Output the line that contains "156 73 L 141" together with each line after it, through the final line of the listing below, word for word; omit pictures.

=== Section Start ===

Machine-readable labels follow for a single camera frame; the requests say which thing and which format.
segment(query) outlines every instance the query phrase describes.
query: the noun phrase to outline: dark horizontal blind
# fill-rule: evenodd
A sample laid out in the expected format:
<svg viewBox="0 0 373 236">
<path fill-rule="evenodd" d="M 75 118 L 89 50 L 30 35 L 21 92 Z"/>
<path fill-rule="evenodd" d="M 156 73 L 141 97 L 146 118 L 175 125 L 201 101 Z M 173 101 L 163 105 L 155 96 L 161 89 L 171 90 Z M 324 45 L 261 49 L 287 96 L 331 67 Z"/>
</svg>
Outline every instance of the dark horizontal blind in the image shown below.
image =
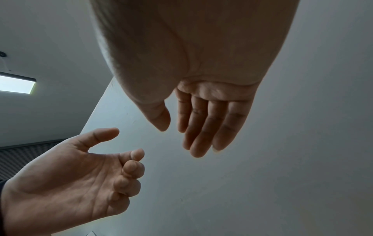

=== Section End ===

*RESPONSE TO THE EXERCISE*
<path fill-rule="evenodd" d="M 156 73 L 141 97 L 146 118 L 175 125 L 201 101 Z M 173 101 L 163 105 L 155 96 L 161 89 L 171 90 Z M 324 45 L 261 49 L 287 96 L 331 67 Z"/>
</svg>
Outline every instance of the dark horizontal blind in the image shown below.
image =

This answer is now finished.